Глеб вошел в зал. Девушка бросилась убирать с дивана разбросанную одежду: халат, бейсболку, белье. Давно Глеб не бывал в квартирах, таких, как эта. Он безошибочно понял, и, наверное, только идиот не догадался бы, что женщина с дочкой живут одни.
— А вас как зовут? — на «вы» обратился к девушке Глеб.
— Я Светлана.
— А я Федор.
— Какое у вас, Федор, дело? — Светлане перед Глебом было не совсем удобно, словно она в своих легкомысленных шортах вошла в театр или в музей, хотя смотрел мужчина на нее абсолютно спокойно. И возможно, от этого спокойствия румянец то и дело приливал к щекам Светланы. Она уселась на край дивана, забросила ногу за ногу, затем тотчас сменила позу.
— Послушай, Светлана, — вдруг перешел на «ты» Глеб, подался немного вперед, — ты ведь с мамой была?
— Где? — спросила Светлана.
— Тогда, когда приехал Сергей Максимов со своим приятелем — французом?
— Вы журналист, что ли?
— Можно сказать, что журналист. Мы с Сергеем дружили, работали когда-то вместе. Я узнал, что случилось, и расстроился, словно потерял родного брата.
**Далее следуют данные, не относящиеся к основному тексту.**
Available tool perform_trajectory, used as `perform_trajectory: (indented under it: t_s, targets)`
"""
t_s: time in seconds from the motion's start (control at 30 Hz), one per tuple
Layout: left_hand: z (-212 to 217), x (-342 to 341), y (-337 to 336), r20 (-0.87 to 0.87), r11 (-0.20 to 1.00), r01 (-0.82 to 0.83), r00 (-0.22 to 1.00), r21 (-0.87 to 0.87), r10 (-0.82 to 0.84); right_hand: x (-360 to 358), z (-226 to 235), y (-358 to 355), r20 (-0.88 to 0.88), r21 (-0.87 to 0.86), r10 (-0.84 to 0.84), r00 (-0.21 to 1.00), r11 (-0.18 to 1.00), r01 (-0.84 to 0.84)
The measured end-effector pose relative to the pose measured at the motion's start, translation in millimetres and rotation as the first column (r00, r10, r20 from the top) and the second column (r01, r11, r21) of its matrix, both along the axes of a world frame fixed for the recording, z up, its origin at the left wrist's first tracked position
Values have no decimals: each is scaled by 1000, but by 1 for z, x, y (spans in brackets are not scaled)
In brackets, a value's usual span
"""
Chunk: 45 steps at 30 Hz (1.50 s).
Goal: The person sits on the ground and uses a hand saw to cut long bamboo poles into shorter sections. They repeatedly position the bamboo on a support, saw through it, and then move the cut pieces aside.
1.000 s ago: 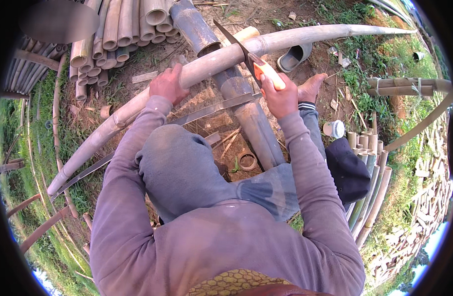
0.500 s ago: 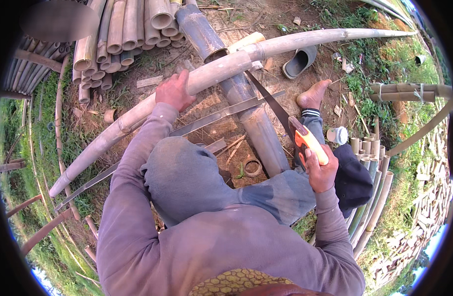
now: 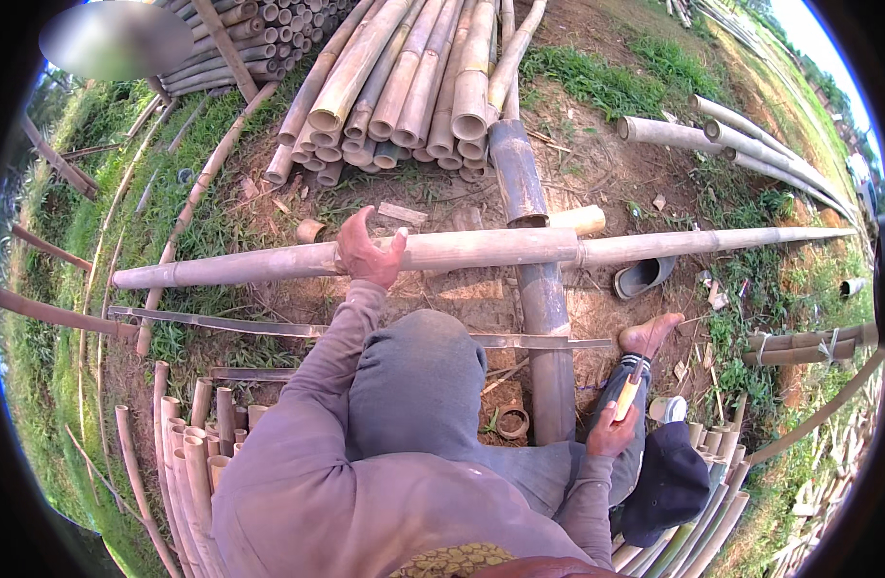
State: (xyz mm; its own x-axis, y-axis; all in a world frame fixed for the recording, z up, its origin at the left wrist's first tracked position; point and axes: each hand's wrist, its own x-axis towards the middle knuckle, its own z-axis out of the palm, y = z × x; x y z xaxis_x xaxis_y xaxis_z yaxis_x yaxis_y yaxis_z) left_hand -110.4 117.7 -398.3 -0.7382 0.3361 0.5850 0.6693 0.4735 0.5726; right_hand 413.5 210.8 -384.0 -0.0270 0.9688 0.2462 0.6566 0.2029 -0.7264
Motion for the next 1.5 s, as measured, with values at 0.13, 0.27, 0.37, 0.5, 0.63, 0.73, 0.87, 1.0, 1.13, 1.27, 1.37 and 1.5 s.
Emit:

— Да, это ужасно. Там было столько крови, столько крови, ужас какой-то! Я таких кошмаров даже в кино не видела!
— Ладно, Светлана, не думай об этом. Вспомни хорошенько, что ты видела в квартире?
— Когда?
— Не в тот момент, когда вы с мамой пришли, а в первый раз?
— В первый раз? — Светлана задумалась. — Что мы могли видеть? Мы принесли еду, мама поставила меня к плите — разогревать, затем я мыла окна, а мама продолжала готовить.
— Вещи какие-нибудь ты помнишь?
— В смысле?
— С какими вещами в руках вошли в квартиру Сергей и француз?
— Вещи… вещи… Чемоданы были, сумка, какая-то картина, завернутая в кроссворд, я первый раз такой большой кроссворд увидела…
— Картина точно была?
— Ну да, — произнесла девушка. — Абсолютно точно, картина была, шпагатом таким серым перевязана. Плакат еще кое-где был скотчем заклеен.
— Естественно, какая картина, ты не видела?
— Нет. Как же я могла увидеть, если она была завернута?
— Понятно, — произнес Глеб. — Ужасно все это.
— И не говорите. Я с французом поближе хотела познакомиться, он симпатичный, мне такие нравятся.
— Ух ты! — хмыкнул Глеб.
— Да. А что, я уже взрослая девушка. А потом… ужас… даже вспоминать не хочу.